First off, Jessica Chastain is invisible in her role. At no point did it appear to be a ‘performance’ of any kind, just pure and convincing. She portrays Maya with such a burning intensity it would be excusable to feel fearful for anyone who may cross her path. People do, however, cross her path and it’s here that Chastain really comes into her own as an actress worthy of the highest acclaim. Many actresses could fail to display the sheer backbone and power of a character who is often undermined, patronised and trodden on in her efforts. Chastain has no such problem, carrying the bulk of the narrative on her shoulders and ensuring that whilst she is on screen (which is a lot) the audience hang on her every word and follow every glance.

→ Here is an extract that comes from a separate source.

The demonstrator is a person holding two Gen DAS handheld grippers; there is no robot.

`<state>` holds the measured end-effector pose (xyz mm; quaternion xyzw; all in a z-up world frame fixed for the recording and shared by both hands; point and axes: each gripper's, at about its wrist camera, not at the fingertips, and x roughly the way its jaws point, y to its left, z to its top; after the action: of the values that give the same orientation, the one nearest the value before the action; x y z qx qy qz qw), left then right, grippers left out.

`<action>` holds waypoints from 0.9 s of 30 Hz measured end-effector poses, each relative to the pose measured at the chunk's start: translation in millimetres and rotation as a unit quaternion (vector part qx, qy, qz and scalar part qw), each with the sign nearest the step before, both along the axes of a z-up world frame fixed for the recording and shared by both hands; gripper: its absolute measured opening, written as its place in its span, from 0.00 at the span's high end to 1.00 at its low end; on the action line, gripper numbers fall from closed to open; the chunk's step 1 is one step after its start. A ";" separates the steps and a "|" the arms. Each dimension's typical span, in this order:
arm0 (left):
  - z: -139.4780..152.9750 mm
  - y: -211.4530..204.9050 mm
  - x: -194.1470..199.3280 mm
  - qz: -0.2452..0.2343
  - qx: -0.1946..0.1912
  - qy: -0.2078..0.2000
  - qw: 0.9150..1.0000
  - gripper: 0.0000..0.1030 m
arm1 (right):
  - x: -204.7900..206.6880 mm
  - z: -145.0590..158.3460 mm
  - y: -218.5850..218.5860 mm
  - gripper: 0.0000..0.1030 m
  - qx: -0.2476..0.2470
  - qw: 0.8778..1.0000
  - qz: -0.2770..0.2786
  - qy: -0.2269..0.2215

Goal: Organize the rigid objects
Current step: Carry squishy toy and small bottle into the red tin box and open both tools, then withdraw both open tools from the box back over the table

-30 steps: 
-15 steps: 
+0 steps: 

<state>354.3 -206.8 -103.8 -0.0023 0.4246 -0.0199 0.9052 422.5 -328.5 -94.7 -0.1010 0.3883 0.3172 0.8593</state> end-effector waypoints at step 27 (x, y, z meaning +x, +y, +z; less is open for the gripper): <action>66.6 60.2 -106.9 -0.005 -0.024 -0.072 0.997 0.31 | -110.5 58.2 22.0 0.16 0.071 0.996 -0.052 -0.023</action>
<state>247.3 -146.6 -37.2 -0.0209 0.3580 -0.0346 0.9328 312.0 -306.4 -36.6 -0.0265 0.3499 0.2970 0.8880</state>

So the film has its focal point in Maya, and a fine focal point it is. Bigelow directs with astute patience that is oft overlooked in modern day Hollywood. This patient approach to the story ensures that Zero Dark Thirty rarely gets dull or stuck in the mud. Considering this film is one in which the outcome is already known, it’s a sublime achievement that Bigelow is able to elicit so much tension and dramatic pay-off from each scene. Some of this can be attributed by great attention to detail in terms of the sets and environments, which are at once worlds away but instantly recognisable. Real news footage is used to correspond the film’s events with recent history that still sits heavy on the mind of those involved. This brings about an unnerving air of truth and grounded realism to the film, which in turn serves the purpose of reminding its audience that what they’re watching is an evocative (albeit entertaining) document of real life events brought about by acts of utter monstrosity.
One issue with Zero Dark Thirty is the running time, and this seems to be a recurring issue with mainstream cinema lately (looking squarely at The Hobbit, Django Unchained, countless others). There’s no arguing that the final forty minutes of the film is a highlight and a stellar example of tension culminating in a climactic sequence bound to set audience’s hearts racing, however what takes away from the enjoyment of said sequence is the fact the audience won’t be able to feel the lower half of their bodies through sheer numbness. That said, it is still an excellent, perfectly executed sequence with huge reward, which does go some way towards making up for the long running time. Admittedly also, a film trying to tell such a vast and meandering story perhaps warrants an elongated running time.
So there it is, those with patience and a keen interest in the story being told are going to be enthralled by what they see here. Unfortunately, it may alienate those who have popped along for the ride hopeful of an action packed depiction of flat out war. Even for those, there is plenty to reap from an actress who is at the top of her game and a director who just knows how to be bold and ruthless in her filmmaking. Zero Dark Thirty is a fine piece of cinema that goes far beyond expectations to be compelling, brave and ultimately rewarding.